What to produce: Repeat, exactly as written, the lines of the records below from the first through the line with "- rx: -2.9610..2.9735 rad", but none past it.

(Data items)
________

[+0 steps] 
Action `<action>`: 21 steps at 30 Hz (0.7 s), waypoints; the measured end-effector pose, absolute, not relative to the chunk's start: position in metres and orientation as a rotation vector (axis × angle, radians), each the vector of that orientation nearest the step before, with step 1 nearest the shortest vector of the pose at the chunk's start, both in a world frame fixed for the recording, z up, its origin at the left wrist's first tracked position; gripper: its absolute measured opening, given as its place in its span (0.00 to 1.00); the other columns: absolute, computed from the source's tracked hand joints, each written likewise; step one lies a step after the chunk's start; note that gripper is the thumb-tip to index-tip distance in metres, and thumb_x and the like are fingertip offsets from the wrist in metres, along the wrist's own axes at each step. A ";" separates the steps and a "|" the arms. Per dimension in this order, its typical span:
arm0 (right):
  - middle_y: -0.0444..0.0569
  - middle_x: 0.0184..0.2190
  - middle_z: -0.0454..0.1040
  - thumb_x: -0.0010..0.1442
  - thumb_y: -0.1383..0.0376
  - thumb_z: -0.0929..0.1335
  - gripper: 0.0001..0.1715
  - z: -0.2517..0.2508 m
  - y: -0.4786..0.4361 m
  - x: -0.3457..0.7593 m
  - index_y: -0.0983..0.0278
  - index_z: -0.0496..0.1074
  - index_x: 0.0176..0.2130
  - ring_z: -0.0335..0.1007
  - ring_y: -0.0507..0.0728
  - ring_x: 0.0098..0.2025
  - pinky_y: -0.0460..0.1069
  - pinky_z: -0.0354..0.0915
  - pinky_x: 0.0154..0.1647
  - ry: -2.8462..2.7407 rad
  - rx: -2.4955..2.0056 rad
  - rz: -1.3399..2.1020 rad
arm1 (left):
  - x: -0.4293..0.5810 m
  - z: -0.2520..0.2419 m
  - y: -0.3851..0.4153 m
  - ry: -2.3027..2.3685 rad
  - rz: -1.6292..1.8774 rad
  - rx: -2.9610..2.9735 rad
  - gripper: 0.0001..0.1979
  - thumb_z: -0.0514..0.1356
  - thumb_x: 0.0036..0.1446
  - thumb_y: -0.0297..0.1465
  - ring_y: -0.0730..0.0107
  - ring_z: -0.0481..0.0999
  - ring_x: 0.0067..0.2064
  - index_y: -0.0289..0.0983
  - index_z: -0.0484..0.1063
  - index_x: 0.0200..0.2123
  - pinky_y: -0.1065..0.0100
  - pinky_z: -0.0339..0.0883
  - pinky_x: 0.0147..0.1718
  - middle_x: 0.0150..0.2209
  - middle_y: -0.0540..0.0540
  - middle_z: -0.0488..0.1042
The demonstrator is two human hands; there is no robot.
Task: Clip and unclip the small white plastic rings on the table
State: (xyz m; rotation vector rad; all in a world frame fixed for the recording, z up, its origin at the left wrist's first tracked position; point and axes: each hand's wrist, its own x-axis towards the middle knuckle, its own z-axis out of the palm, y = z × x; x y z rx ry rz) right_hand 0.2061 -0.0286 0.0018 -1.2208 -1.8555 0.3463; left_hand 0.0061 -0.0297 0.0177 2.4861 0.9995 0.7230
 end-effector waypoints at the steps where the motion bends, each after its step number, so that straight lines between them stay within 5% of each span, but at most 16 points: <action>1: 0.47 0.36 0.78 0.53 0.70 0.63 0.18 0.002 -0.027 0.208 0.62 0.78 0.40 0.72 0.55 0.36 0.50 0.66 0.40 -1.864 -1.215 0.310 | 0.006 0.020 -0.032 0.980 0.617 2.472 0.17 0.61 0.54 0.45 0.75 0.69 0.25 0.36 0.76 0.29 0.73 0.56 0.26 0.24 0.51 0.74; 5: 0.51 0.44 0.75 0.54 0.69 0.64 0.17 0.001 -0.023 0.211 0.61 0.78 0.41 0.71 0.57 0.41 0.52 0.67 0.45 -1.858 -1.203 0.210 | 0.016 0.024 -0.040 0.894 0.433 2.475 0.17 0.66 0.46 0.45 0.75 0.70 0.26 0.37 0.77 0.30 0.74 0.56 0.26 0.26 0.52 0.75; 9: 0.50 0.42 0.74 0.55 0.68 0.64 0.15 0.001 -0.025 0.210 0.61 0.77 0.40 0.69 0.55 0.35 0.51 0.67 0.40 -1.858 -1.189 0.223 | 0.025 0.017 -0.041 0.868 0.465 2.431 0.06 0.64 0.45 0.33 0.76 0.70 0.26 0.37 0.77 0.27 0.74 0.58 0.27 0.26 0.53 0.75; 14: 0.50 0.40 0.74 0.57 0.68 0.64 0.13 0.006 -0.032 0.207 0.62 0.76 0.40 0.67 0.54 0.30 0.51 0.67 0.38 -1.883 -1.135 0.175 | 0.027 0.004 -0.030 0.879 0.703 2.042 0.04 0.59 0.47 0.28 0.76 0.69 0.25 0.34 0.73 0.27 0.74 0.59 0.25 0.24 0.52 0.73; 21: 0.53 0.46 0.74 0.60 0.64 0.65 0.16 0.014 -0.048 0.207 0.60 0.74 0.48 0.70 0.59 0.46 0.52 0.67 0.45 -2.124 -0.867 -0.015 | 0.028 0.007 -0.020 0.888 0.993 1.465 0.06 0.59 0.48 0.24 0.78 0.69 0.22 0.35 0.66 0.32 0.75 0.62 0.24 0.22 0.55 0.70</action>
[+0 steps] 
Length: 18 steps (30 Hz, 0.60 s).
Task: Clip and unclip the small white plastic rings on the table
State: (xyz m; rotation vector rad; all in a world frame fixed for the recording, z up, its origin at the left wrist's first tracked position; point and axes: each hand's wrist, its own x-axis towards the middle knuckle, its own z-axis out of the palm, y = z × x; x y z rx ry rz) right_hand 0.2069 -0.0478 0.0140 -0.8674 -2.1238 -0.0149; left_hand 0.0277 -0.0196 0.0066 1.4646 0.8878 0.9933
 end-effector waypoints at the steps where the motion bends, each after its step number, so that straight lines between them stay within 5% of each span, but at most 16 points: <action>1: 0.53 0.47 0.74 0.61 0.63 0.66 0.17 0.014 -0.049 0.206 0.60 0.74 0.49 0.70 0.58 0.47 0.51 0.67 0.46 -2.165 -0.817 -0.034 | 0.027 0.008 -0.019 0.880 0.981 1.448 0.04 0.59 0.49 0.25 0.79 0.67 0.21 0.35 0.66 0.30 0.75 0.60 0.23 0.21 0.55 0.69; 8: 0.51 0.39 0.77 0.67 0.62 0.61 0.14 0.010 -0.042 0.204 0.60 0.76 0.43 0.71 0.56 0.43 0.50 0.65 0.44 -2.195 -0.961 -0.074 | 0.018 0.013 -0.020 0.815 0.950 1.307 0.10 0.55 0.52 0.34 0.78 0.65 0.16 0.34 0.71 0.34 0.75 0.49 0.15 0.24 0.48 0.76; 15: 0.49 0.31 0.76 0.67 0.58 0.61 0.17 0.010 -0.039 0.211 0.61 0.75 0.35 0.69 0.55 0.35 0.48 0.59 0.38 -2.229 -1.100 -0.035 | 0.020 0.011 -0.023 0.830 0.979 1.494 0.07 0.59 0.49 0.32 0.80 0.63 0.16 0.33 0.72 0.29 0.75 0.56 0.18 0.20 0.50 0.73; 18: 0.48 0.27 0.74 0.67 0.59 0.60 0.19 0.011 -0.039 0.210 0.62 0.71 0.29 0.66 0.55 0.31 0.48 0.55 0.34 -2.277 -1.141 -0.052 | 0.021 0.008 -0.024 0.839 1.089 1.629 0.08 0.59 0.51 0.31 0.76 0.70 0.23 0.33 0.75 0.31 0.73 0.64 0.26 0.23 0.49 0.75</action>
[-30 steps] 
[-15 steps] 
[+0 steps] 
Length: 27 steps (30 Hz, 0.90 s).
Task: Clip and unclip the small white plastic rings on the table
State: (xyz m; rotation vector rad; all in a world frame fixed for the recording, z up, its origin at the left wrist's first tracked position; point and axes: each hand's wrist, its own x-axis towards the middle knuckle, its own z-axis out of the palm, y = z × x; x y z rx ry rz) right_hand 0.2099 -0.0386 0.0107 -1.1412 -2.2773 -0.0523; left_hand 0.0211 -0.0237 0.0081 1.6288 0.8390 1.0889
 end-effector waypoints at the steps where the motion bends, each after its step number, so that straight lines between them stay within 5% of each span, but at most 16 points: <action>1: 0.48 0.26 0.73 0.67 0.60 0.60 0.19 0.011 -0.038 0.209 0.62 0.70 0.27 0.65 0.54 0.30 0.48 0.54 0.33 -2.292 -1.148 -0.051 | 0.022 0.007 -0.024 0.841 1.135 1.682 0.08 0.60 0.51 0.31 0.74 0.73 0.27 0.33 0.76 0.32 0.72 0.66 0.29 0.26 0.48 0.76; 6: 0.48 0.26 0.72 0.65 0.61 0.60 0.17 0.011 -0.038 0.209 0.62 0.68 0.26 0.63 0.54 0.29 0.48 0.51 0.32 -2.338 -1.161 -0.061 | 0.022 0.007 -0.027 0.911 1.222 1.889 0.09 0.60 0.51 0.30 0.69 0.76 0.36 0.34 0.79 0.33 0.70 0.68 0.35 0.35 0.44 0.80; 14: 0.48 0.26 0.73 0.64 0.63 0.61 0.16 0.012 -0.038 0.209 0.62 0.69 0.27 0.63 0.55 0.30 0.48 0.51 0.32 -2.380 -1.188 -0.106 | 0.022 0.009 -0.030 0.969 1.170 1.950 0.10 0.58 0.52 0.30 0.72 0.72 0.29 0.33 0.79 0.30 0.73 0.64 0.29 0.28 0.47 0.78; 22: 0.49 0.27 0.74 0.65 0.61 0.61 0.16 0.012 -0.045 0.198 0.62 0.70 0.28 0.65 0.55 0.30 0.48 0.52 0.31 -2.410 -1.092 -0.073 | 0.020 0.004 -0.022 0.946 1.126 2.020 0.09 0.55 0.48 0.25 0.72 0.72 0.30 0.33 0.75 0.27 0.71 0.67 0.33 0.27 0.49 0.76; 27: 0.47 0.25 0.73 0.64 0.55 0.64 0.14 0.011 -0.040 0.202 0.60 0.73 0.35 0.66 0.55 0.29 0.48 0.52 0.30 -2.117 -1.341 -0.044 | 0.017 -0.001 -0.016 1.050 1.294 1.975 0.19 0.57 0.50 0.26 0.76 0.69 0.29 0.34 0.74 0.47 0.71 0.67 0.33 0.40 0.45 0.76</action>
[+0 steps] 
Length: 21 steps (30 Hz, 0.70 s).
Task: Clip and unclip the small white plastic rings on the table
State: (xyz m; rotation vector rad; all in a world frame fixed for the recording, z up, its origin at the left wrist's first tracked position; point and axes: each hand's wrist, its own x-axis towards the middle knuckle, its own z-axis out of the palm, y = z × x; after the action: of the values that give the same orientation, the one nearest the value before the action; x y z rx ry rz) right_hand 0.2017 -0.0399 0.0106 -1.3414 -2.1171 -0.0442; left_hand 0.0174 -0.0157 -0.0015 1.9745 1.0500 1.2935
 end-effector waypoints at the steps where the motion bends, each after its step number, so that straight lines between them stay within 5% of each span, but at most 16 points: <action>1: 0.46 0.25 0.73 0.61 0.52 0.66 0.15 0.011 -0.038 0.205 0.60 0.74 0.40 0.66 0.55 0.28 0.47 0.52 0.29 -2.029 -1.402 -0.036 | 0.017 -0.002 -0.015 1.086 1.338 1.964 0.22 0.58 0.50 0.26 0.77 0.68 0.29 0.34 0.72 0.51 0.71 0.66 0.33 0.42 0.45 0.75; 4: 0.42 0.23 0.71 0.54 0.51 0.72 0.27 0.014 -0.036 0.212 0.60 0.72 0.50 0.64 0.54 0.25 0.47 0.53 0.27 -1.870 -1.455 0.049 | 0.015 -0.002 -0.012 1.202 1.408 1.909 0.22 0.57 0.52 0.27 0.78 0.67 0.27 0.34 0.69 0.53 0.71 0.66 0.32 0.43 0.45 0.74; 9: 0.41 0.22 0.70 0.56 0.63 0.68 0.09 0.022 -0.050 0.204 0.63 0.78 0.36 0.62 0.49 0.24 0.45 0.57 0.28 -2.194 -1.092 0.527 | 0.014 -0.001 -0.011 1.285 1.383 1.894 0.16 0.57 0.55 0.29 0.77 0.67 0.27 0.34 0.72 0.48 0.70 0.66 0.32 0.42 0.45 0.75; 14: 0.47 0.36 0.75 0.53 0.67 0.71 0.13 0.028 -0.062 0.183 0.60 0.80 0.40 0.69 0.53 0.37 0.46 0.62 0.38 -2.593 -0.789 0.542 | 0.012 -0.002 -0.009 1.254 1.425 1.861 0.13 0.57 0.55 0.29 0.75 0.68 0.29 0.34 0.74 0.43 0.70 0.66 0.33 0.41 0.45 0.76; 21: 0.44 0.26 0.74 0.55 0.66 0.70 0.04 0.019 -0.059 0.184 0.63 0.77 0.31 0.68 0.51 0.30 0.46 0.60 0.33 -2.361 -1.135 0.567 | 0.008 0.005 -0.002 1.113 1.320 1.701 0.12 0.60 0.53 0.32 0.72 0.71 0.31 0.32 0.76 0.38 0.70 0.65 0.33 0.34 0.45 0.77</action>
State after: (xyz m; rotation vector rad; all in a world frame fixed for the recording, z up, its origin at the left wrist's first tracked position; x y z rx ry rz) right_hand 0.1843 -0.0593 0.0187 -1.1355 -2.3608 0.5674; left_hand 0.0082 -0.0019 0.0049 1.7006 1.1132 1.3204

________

Answer to this problem:
[+0 steps] 
Action `<action>`: 21 steps at 30 Hz (0.7 s), waypoints; the measured end-effector pose, absolute, not relative to the chunk's start: position in metres and orientation as a rotation vector (axis × angle, radians), each the vector of that orientation nearest the step before, with step 1 nearest the shortest vector of the pose at the chunk's start, both in a world frame fixed for the recording, z up, its origin at the left wrist's first tracked position; gripper: its absolute measured opening, given as its place in its span (0.00 to 1.00); the other columns: absolute, computed from the source's tracked hand joints, each written likewise; step one lies a step after the chunk's start; note that gripper is the thumb-tip to index-tip distance in metres, and thumb_x and the like are fingertip offsets from the wrist in metres, along the wrist's own axes at each step. A ";" separates the steps and a "|" the arms. Per dimension in this order, its typical span:
arm0 (right):
  - middle_y: -0.0444..0.0569
  - middle_x: 0.0184..0.2190
  - middle_z: -0.0454..0.1040
  - thumb_x: -0.0010..0.1442
  - thumb_y: -0.1383..0.0376
  - thumb_z: -0.0929..0.1335
  - gripper: 0.0001..0.1715
  - z: -0.2517..0.2508 m
  - y: -0.4786..0.4361 m
  - x: -0.3457..0.7593 m
  - index_y: -0.0983..0.0278
  - index_z: -0.0496..0.1074
  - index_x: 0.0176..0.2130
  - ring_z: -0.0335..0.1007
  - ring_y: -0.0507..0.0728
  - ring_x: 0.0098..0.2025
  - pinky_y: -0.0460..0.1069
  - pinky_z: -0.0354..0.0915
  - pinky_x: 0.0154..0.1647
  - ry: -2.8462..2.7407 rad
  - rx: -2.4955..2.0056 rad
  - rz: -1.3399..2.1020 rad
arm1 (left):
  - x: -0.4293..0.5810 m
  - z: -0.2520..0.2419 m
  - y: -0.3851..0.4153 m
  - ry: -2.3027..2.3685 rad
  - rz: -1.6292..1.8774 rad
  - rx: -2.9610..2.9735 rad

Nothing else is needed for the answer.